Crisis is a cruel teacher. During times of crisis, when people let their guard down, we get to see what’s really behind the facade. Often, it’s not pretty.
That point was made painfully clear when, rather than taking the opportunity to unite and embrace a rising spirit of generosity and togetherness emanating around the globe, the president of the United States made a choice to sow division, publicly labelling COVID-19 the “Chinese virus” or “Wuhan virus.”
For many, this persistent mischaracterisation has shattered any remaining hope that maybe, this time, we could do better. But for African people like me, who have witnessed the same phenomenon of attaching a disease to a nationality or ethnicity, it’s not a shock.

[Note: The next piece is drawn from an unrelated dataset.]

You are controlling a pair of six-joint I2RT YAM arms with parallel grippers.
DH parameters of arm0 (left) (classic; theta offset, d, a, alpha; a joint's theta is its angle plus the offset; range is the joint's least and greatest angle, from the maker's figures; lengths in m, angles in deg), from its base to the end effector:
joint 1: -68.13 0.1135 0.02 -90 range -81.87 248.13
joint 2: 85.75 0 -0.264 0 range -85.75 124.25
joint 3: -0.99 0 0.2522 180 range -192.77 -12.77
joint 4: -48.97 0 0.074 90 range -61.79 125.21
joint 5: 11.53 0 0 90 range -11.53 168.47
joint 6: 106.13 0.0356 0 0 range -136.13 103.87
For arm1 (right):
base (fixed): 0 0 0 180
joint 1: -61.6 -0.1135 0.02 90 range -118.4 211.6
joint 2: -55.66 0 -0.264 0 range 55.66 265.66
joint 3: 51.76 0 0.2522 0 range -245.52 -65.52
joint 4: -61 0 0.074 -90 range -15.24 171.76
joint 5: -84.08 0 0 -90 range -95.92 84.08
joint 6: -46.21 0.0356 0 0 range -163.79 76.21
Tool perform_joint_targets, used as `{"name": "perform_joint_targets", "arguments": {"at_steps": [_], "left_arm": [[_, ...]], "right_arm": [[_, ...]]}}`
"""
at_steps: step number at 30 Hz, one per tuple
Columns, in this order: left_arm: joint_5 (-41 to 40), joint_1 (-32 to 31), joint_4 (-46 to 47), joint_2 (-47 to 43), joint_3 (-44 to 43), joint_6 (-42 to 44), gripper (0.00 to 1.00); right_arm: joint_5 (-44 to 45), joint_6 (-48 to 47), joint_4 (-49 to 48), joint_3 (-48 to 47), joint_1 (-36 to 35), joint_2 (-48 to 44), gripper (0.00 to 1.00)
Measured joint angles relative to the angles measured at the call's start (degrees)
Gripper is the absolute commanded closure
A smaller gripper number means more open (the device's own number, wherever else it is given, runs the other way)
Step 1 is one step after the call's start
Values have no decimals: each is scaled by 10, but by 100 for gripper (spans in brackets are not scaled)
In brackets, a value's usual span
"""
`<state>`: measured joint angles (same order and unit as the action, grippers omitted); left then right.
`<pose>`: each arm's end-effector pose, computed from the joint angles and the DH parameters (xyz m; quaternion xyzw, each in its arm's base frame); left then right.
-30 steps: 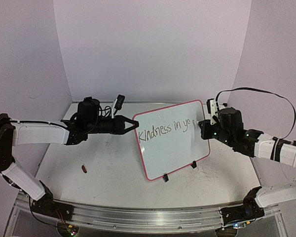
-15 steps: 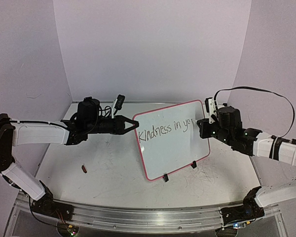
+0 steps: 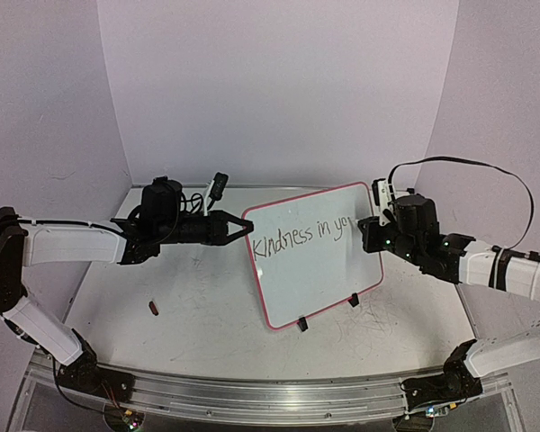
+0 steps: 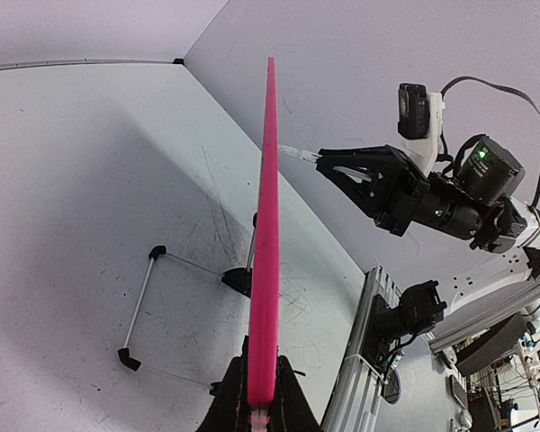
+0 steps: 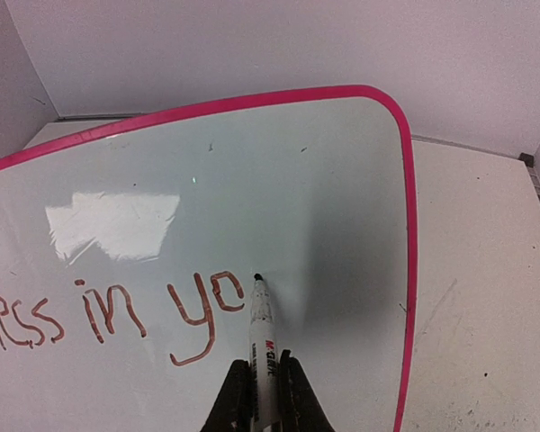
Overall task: Write a sentence on the whiteboard
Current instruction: Write on the whiteboard with the whiteboard.
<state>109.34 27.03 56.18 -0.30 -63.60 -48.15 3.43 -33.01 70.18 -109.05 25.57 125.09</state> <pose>0.2414 -0.2349 0.2622 0.2240 0.7424 -0.5229 0.3539 0.2262 0.1574 0.2680 -0.1350 0.8131 0.1616 0.5427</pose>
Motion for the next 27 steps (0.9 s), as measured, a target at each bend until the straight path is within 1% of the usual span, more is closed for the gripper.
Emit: {"name": "perform_joint_targets", "arguments": {"at_steps": [27], "left_arm": [[0, -1, 0, 0, 0, 0, 100]], "right_arm": [[-3, 9, 6, 14, 0, -8, 100]]}}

Besides the virus itself, the only novel thing is that it’s now Asia, and not Africa, that has fallen victim to this malicious xenophobia.

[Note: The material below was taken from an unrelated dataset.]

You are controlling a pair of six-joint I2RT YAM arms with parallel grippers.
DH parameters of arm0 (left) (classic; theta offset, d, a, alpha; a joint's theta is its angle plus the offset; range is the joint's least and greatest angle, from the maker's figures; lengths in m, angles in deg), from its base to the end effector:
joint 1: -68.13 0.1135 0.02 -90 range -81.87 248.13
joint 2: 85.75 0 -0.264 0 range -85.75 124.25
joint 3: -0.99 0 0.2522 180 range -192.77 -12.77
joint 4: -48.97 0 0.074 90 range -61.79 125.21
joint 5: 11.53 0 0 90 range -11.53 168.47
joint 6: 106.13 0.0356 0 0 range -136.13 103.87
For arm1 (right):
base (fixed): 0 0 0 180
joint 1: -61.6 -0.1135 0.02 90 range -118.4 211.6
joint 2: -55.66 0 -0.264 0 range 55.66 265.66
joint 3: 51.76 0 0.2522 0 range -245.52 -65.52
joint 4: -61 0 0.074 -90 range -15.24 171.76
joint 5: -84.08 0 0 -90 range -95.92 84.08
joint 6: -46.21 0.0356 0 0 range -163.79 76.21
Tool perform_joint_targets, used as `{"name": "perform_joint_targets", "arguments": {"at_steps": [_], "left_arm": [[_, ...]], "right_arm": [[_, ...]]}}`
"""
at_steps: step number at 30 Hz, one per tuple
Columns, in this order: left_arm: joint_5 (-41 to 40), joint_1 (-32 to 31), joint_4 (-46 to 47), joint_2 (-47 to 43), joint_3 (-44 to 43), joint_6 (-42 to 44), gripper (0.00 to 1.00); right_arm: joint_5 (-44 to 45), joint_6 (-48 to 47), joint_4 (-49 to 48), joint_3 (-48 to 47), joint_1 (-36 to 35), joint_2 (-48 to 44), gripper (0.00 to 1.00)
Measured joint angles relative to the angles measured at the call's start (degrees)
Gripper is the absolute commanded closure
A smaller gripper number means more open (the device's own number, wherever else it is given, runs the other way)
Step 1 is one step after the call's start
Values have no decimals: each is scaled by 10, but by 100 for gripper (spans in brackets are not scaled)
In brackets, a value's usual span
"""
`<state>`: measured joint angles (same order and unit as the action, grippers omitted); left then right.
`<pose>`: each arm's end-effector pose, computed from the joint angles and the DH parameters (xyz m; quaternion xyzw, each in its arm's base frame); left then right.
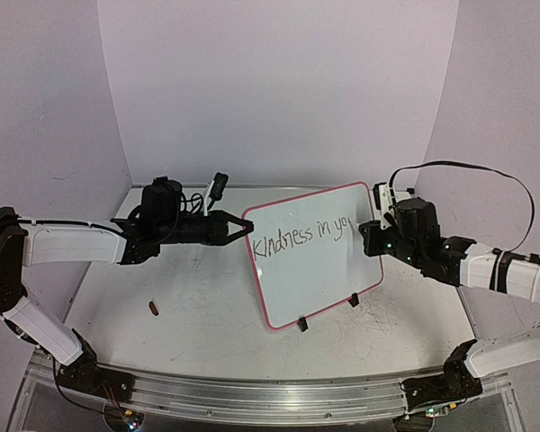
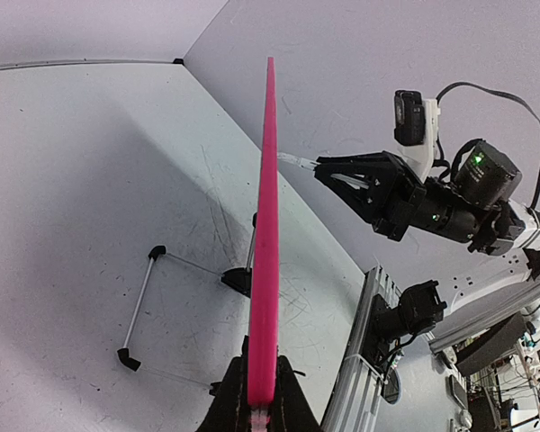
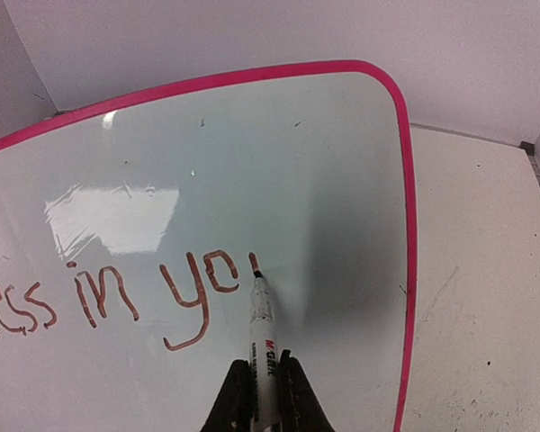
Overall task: Write a sentence on the whiteboard
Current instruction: Write on the whiteboard with the whiteboard.
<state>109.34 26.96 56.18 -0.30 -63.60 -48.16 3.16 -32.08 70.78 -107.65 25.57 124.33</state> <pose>0.2412 -0.2352 0.2622 0.2243 0.7423 -0.5232 0.3536 0.2222 0.1547 0.2618 -0.1317 0.8198 0.1637 0.5327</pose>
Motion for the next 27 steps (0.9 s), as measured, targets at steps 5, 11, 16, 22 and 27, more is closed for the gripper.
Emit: {"name": "perform_joint_targets", "arguments": {"at_steps": [5, 11, 16, 22, 27], "left_arm": [[0, 0, 0, 0, 0, 0, 100], [0, 0, 0, 0, 0, 0, 100], [0, 0, 0, 0, 0, -1, 100], [0, 0, 0, 0, 0, -9, 100], [0, 0, 0, 0, 0, -10, 100]], "right_arm": [[3, 2, 3, 0, 0, 0, 100], [13, 2, 3, 0, 0, 0, 100], [22, 2, 2, -2, 0, 5, 100], [29, 1, 0, -18, 0, 20, 100], [35, 1, -4, -25, 0, 26, 100]]}}
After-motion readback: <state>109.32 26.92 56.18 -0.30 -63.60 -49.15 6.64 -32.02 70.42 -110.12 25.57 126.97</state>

When I think about the calamity the world is experiencing, I think about the bodies that are afflicted by this virus, and by all disease. It is detrimental to the well-being of everyone to pretend that a virus is African or Chinese or American or French.

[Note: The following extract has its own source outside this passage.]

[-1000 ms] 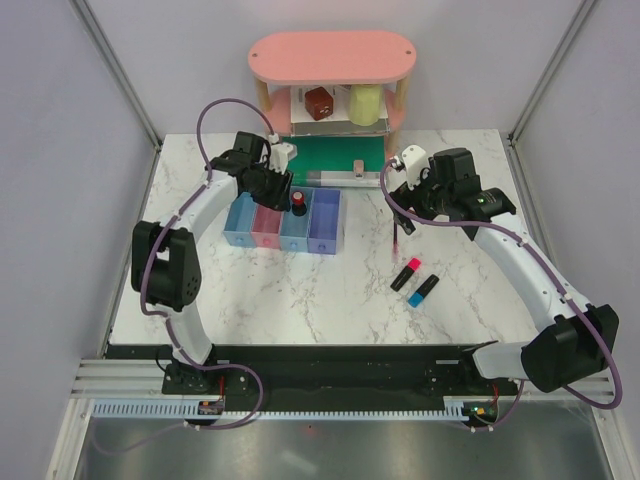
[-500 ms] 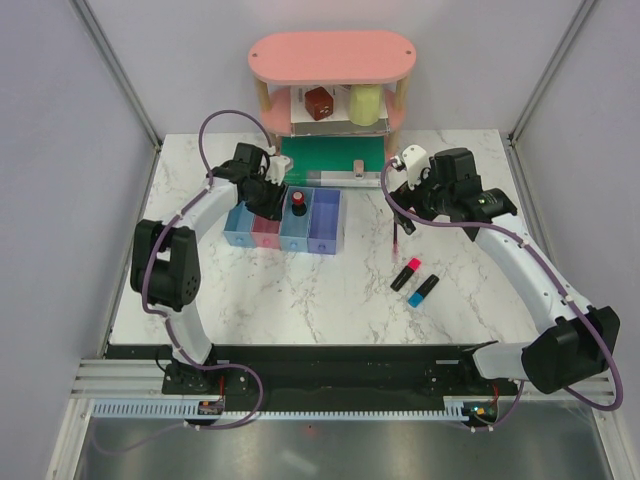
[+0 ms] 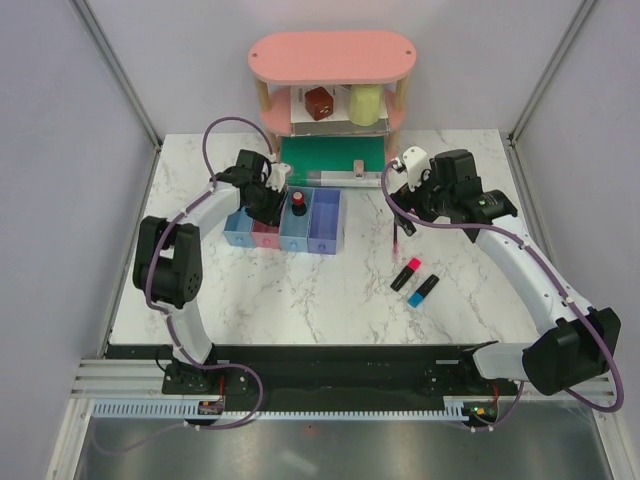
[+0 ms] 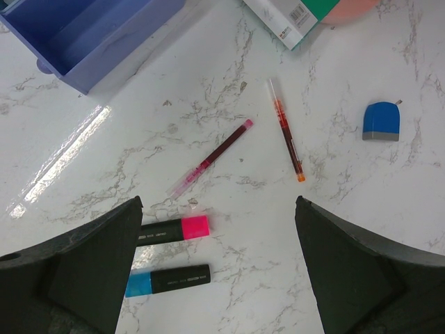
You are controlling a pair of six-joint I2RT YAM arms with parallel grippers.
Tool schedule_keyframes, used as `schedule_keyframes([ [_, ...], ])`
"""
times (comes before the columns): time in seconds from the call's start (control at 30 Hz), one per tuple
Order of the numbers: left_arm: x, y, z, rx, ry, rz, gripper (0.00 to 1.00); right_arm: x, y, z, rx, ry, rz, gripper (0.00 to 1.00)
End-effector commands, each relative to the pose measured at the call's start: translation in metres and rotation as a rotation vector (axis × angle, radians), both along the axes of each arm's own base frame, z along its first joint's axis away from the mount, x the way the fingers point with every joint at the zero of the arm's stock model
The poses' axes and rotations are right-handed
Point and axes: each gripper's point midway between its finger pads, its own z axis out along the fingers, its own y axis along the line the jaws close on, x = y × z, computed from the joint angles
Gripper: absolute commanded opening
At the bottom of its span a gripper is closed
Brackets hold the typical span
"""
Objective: Sort the stationery into containers
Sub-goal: Move the storage box to the center of the board.
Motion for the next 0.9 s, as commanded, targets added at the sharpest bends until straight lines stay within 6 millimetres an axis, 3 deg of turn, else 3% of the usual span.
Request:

African people have endured what we might call the viralisation of our continent, even our own bodies, for decades. A host of terrible maladies, Ebola among the most prominent, have been designated as “African diseases” in the collective consciousness.
To most Americans, the Ebola outbreak that occurred from 2014 to 2016 was likely a distant concern, even as it dominated the news cycle for a few weeks and tens of thousands of people died.
Now, as the world swings into action to contain coronavirus, this attitude is not less true, but more so: Many regions are treating the pandemic with such great urgency only because powerful nations are falling victim to it. Yet out of this scramble, a global effort must be made to change how we think about, talk about and understand disease.
The lesson many people still need to learn is that disease is something that afflicts the human body — not the Chinese body, the African body, or the Western body. The moment a disease is regionalised, humanity is erased in a dishonest and dangerous attempt to reduce one another to a nationality.
Myriad manifestations of racism
Perhaps there’s a deeper psychological underpinning, as we try to shield ourselves mentally from anything that might harm us. Perhaps this is simply one of the myriad manifestations of racism, which can be found in virtually every nook of human activity and interest.
The COVID-19 outbreak is proof the virus doesn’t care who you are or where you come from. Many have pointed out that this is an artefact of our newly globalised world; I respectfully disagree. The world has always been globalised, as merchants, traders and scholars brought one another’s culture and goods into contact.
What’s changed is that this particular pandemic has occurred at a time when we’re seeing a profound shift in the way we think about the other. Social media allows us to see and hear first-person accounts from across the globe — from devastation to celebration. We can no longer think about the lives and struggles of the others as independent or insulated from our own. We can no longer relegate their suffering to a set of symptoms whose deeper cause is alien to the world in which we live.
When I began painting on people’s skin, it taught me something indelible about the nature of human beings. My initial thinking was that the body could serve as a canvas, and so it did. But as my work progressed and deepened, I began to see that the body of each individual expressed the painting in a different and unique way. The designs, which tapped deep roots of African culture, came from my brush. But they were given life, and their unique meaning, by the person who carried them.
When I think about the calamity the world is experiencing, I think about the bodies that are afflicted by this virus, and by all disease. It is detrimental to the well-being of everyone to pretend that a virus is African or Chinese or American or French.
But this goes far beyond physical ailments. The world must wake up to this reality so we can collectively address any human challenge, wherever it might appear, rather than neglect it as a regional issue until the moment it becomes a global catastrophe.
There must be an understanding that social ills, economic challenges and, of course, the looming environmental disaster, belong to us all. For better or worse, they are a part of who we are; and we are a part of them.
— Laolu Senbanjo is a Nigerian performance and visual artist, human rights lawyer and activist based in Brooklyn.